Shea has received two Minister of Veteran’s Affairs Commendations for his efforts

Gowling WLG’s Shea named honorary Saskatchewan law society member for student memorial initiative
Patrick Shea

E. Patrick Shea, partner at Gowling WLG’s Toronto office, has been named an honorary member of the Law Society of Saskatchewan for his efforts to commemorate law students from the province who died serving their country in World War I, he announced in an online post.

To remember their sacrifice, LSS has decided to grant honorary memberships to the 38 students who died of causes attributable to their service during the war. LSS expressed gratitude to Shea for sparking this initiative.

“Mr. Shea conducted research on his own and has arranged for similar projects in other law societies,” the law society said. “This project wouldn’t have been possible without him. Mr. Shea did not charge anything for his work. As a former officer in the Canadian Forces reserves, he did it as a labour of love.”

For years, Shea has been pushing for the posthumous recognition of Canadian law students lost to war.
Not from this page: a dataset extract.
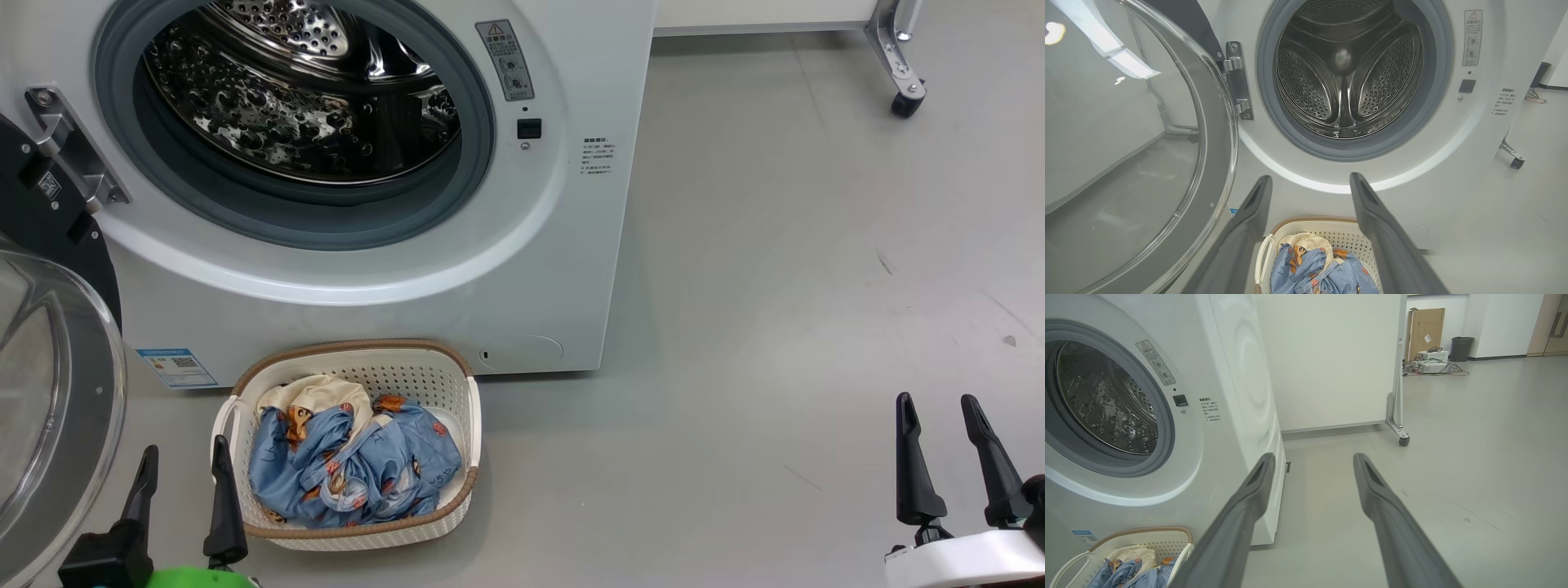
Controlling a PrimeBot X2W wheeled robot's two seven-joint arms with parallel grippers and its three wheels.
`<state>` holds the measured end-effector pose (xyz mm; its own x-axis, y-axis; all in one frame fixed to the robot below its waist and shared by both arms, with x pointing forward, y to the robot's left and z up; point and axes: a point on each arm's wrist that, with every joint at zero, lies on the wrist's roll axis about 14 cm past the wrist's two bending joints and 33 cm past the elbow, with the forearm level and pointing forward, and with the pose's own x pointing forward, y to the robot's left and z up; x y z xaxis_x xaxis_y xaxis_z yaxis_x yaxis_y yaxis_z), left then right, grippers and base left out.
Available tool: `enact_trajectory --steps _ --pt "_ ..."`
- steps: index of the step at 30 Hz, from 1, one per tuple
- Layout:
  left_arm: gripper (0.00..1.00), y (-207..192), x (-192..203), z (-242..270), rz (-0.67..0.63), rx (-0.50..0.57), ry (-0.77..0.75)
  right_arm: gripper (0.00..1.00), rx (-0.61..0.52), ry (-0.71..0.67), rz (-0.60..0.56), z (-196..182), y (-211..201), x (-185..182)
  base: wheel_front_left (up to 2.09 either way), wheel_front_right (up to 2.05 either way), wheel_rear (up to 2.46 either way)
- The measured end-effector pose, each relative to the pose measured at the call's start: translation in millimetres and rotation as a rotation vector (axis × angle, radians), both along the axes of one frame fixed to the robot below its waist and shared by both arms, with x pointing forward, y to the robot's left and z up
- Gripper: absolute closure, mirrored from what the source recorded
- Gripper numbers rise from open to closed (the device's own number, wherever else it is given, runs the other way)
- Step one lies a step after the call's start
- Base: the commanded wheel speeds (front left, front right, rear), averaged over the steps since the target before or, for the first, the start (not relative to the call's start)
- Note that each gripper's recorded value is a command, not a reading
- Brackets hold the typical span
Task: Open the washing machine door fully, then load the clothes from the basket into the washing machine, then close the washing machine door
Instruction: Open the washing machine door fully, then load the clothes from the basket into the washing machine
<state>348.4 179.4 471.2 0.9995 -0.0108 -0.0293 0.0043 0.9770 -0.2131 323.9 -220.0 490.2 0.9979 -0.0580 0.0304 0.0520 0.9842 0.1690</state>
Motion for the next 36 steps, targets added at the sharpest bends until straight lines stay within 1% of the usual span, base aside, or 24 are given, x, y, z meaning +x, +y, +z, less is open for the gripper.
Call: enact_trajectory --steps 10,24,30,36 --pt "0.0 -6 0 -6 -0.018 -0.002 0.02 0.0 0.004 0.014 0.003 -4 2 3 0.3 -0.8 0.5" --pt "0.0 -7 1 -8 -0.021 -0.002 0.025 0.0 0.005 0.02 0.004 -6 2 5 0.07 -0.1 0.03" --pt "0.0 -10 4 -9 -0.033 0.014 0.027 0.0 0.013 0.028 0.006 -9 5 5 0.0 0.0 0.0" --pt "0.0 -14 8 -15 -0.06 0.071 0.045 0.0 0.024 0.035 0.0 -11 6 8 0.0 0.0 0.0"
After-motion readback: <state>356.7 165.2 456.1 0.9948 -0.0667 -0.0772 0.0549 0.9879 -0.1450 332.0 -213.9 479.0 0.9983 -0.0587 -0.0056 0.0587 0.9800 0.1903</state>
He has been called the “principal force” behind the Great War Law Student Memorial Project, for which he looked into the lives and living relatives of students who had been admitted to the Law Society of Ontario (then called the Law Society of Upper Canada) before dying in World War I. He published his research in a book titled They Shall Grow Not Old.

Shea then led another initiative, this time seeking to honour the lives of law students lost to World War II, for which he also intends to publish a book, which will be called We Gave Our Today. Eighteen articling students, including one who was completing his articles at Gowling WLG, gave their lives to that war.

LSO has honoured these fallen students with posthumous calls to the Bar. Following this, similar commemorative events have also taken place in Alberta and in Newfoundland and Labrador.

For his work to commemorate the lives of these students, he has received two Minister of Veteran’s Affairs Commendations, an honour that has been coined as “an extremely rare achievement in itself.” He has also received the 2015 Law Society Medal from LSO, which is “one of the highest honours” granted by the society.